Noah stayed low. He looked at the impact point.

The shot had hit the stone facade of the museum. Not the stage. Not the podium. Not the banner. The wall. Six feet up. Eight feet to the right of the podium.

He looked at where Luther had been standing.

Then he looked at where Hugh had been standing.

Hugh was on the ground. The woman he'd been talking to was beside him, both of them flat on the grass. She was screaming. Hugh was not. He was on his back, breathing hard, staring at the sky. He didn't appear to be hit.

The impact point on the wall was directly behind where Hugh had been standing.

Noah looked at it. Then at where Luther had been.

The angle was wrong.

McKenzie appeared beside him, crouching. "Ashford's secure. Security's got him behind the stage. No injuries reported. Shooter's position looks like the roof of the Adler Building. Officers are heading up."

"They won't find him," Noah said.

"What?"

"He's already gone. He took one shot and moved."

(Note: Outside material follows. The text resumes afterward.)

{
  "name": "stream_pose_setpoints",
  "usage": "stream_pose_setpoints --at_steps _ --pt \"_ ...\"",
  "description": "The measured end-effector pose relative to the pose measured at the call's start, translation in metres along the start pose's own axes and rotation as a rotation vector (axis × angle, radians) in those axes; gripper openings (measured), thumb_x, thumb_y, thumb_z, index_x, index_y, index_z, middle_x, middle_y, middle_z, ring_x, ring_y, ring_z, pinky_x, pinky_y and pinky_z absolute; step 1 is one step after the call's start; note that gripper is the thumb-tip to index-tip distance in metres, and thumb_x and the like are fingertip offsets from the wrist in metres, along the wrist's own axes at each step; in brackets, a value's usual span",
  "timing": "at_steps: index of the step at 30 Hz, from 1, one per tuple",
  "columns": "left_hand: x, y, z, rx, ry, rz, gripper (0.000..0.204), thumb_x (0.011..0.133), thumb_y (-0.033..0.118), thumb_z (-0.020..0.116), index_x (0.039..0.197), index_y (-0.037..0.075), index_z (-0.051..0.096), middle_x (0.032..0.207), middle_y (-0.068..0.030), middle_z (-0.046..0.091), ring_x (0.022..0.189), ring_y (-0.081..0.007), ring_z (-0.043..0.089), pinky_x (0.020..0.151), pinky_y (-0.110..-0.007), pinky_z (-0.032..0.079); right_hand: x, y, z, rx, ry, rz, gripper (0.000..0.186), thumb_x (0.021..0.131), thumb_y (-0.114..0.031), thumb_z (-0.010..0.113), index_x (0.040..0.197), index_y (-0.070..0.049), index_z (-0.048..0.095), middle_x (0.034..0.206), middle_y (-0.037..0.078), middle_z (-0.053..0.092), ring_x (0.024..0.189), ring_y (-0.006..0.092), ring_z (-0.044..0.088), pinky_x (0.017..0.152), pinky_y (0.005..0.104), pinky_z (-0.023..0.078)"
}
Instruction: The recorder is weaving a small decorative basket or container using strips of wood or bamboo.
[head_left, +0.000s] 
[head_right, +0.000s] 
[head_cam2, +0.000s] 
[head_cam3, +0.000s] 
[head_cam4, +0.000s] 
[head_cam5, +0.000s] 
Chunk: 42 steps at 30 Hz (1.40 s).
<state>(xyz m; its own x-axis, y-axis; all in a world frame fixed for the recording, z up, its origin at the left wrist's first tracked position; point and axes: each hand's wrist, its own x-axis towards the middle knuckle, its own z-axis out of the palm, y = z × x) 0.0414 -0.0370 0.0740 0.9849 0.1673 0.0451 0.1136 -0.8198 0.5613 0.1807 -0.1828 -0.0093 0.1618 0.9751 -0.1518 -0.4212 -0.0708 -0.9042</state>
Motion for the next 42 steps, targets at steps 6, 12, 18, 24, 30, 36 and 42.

McKenzie looked at the security team surrounding Luther behind the stage. “I don’t understand. He missed. From that distance, with his training, he shouldn’t have missed."

Noah looked at Hugh. His father was sitting up now. The woman was helping him. A campaign volunteer was bringing water. Hugh waved it off. Said something brief. Already turning away.

“I don’t think Luther was the target,” Noah said quietly. "Look at where it hit."

McKenzie followed his gaze. From Luther behind the stage to the impact point on the wall to Hugh sitting on the grass near the drinks table.

"That's not the podium," McKenzie said.

"No."

The sirens were starting now. The crowd was thinning, people pulling each other toward cars, toward buildings, toward anywhere that wasn't the open lawn. The campaign banner flapped in the breeze. The podium microphone was still live, picking up ambient noise and broadcasting it through the speakers. All around him, he could hear footsteps, crying, and the distant squawk of radios.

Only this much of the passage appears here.